アシストでは、これだけ大規模のオンラインイベントを開催するのは初めて。このイベントを企画・運営したプロジェクトメンバーはこの初めての挑戦にどう取り組んだのか、その裏側に迫ります。
「アシストワールド」「アシスト博」など様々な名称でお客様をお招きしてのイベントを開催してきたアシストが、「アシストフォーラム」に名称を統一し、お客様事例中心の内容で開催し始めたのは2006年からです。「事例の祭典」として定着した「アシストフォーラム」の中止が決定されたのは、申込受付開始まで1ヵ月を切った4月6日のことでした。事例発表企業も、東京、大阪、名古屋、福岡の4会場で延べ47社が確定し、案内状もほぼ完成していました。
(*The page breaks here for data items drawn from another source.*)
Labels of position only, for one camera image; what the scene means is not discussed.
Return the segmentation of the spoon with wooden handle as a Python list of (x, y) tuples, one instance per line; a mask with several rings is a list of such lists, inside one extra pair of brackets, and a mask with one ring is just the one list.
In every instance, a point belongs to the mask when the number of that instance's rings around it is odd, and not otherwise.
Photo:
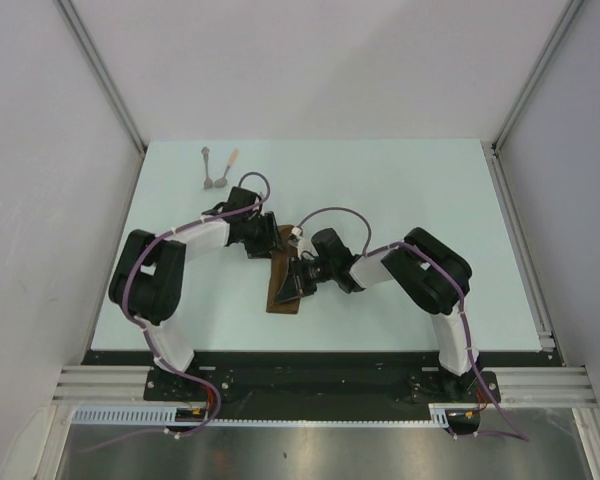
[(237, 157), (239, 156), (239, 153), (240, 153), (240, 150), (238, 148), (234, 149), (231, 152), (222, 176), (214, 181), (215, 188), (221, 189), (227, 185), (229, 171), (231, 170), (232, 166), (234, 165)]

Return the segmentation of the brown cloth napkin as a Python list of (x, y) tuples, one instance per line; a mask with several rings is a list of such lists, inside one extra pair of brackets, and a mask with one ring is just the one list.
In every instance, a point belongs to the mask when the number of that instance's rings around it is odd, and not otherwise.
[(289, 259), (297, 255), (296, 248), (289, 244), (292, 229), (292, 225), (280, 225), (278, 227), (278, 233), (282, 240), (282, 249), (271, 251), (271, 269), (266, 302), (266, 312), (270, 314), (296, 315), (299, 312), (299, 299), (282, 303), (275, 300), (276, 294), (283, 286), (287, 277)]

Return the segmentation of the metal fork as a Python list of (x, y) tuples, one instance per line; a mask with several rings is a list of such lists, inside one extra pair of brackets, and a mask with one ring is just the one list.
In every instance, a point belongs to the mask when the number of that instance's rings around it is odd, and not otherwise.
[(211, 179), (210, 172), (209, 172), (209, 153), (210, 153), (210, 150), (208, 147), (204, 146), (201, 149), (201, 154), (202, 154), (202, 158), (203, 158), (203, 162), (204, 162), (204, 172), (205, 172), (203, 188), (205, 190), (209, 190), (214, 187), (214, 181)]

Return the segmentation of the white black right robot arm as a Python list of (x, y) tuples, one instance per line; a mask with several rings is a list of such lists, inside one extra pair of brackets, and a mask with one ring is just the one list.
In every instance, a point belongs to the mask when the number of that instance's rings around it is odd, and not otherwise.
[(296, 306), (329, 281), (346, 294), (394, 281), (430, 315), (439, 350), (433, 394), (464, 401), (482, 386), (479, 351), (466, 316), (472, 270), (436, 237), (417, 227), (403, 240), (367, 255), (353, 254), (333, 228), (306, 239), (303, 230), (294, 227), (288, 242), (292, 252), (287, 259), (273, 262), (269, 308)]

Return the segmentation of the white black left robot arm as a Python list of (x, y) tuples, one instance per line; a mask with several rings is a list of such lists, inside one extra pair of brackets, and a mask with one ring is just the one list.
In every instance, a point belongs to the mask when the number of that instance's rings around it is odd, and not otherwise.
[(166, 387), (177, 398), (194, 397), (201, 376), (189, 368), (194, 350), (182, 337), (175, 315), (182, 297), (185, 266), (232, 244), (250, 258), (269, 258), (282, 249), (275, 215), (264, 212), (268, 199), (234, 186), (228, 200), (185, 225), (161, 235), (136, 229), (127, 236), (109, 284), (109, 300), (138, 326), (154, 357), (168, 371)]

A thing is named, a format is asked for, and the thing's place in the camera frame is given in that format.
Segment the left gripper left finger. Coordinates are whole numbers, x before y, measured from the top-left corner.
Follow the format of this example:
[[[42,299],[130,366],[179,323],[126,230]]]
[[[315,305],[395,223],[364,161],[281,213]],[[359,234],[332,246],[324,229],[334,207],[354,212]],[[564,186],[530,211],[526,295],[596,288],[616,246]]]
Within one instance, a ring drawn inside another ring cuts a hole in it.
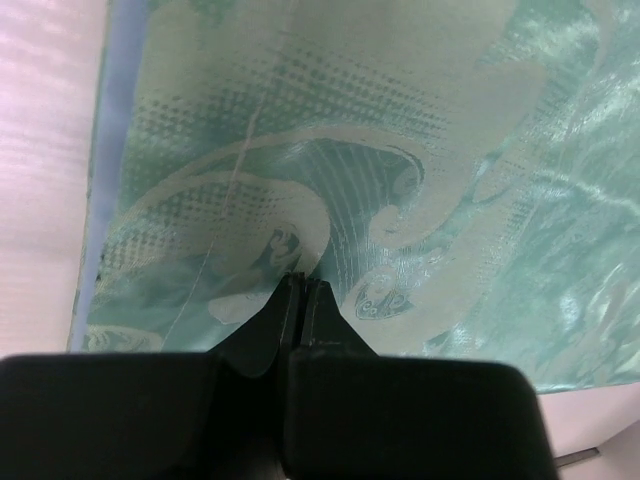
[[[303,275],[287,274],[264,307],[209,354],[242,377],[262,377],[294,345],[302,306]]]

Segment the green patterned cloth placemat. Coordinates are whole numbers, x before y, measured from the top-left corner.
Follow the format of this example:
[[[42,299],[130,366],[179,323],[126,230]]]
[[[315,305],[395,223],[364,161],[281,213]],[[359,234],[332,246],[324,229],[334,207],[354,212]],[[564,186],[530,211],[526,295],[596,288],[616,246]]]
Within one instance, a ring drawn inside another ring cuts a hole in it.
[[[71,350],[207,350],[300,272],[381,354],[638,380],[637,2],[107,12]]]

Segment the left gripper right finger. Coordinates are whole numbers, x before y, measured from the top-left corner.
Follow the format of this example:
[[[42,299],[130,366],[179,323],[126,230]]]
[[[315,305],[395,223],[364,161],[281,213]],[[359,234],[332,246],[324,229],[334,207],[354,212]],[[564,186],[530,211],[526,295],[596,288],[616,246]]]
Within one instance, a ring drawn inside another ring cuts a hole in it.
[[[305,281],[298,323],[298,347],[377,357],[341,315],[331,285],[315,279]]]
アシストフォーラムは、お客様各社がビジネスの課題にどう取り組んだかをお客様自身にご発表いただくイベントです。「他社の発表が非常に参考になったので、今年はそのお返しに自社が発表します」と手を挙げてくださるお客様も増えてきました。来場者数も4会場で3,000名を超えるようになり、事例発表終了後の懇親会では、発表者を交えてのお客様同士の交流の場としてご好評をいただいています。
「アシストフォーラム2020」(東京)のプロジェクトのリーダー、岸和田隆は、当初中止を決断した理由を次のように語ります。
「お客様の感染拡大防止を担保できないこと、コロナ禍による未曾有の状況により講演を辞退する企業もでてきたため開催は難しいと判断しました。アシストの都合だけを考えるとオンライン開催という選択肢もありましたが、事例を発表していただく企業のメリットがないことを理由にオンライン開催は見送りました。事例を発表していただく企業の上位役職者には、自社社員に、たくさんの聴講者を前に講演する機会としてアシストフォーラムを位置付けている方々も多くいらっしゃいます。オンライン開催だとPCの画面越しに講演するだけなので、そのような経験の場を提供することができません。また、オンラインでは当イベントの開催目的であるお客様同士の交流が促進ができないとも考えました」。
岸和田さん |
ではなぜ、5日間にわたる「アシストオンラインフォーラム2020」を急遽開催することになったのでしょうか。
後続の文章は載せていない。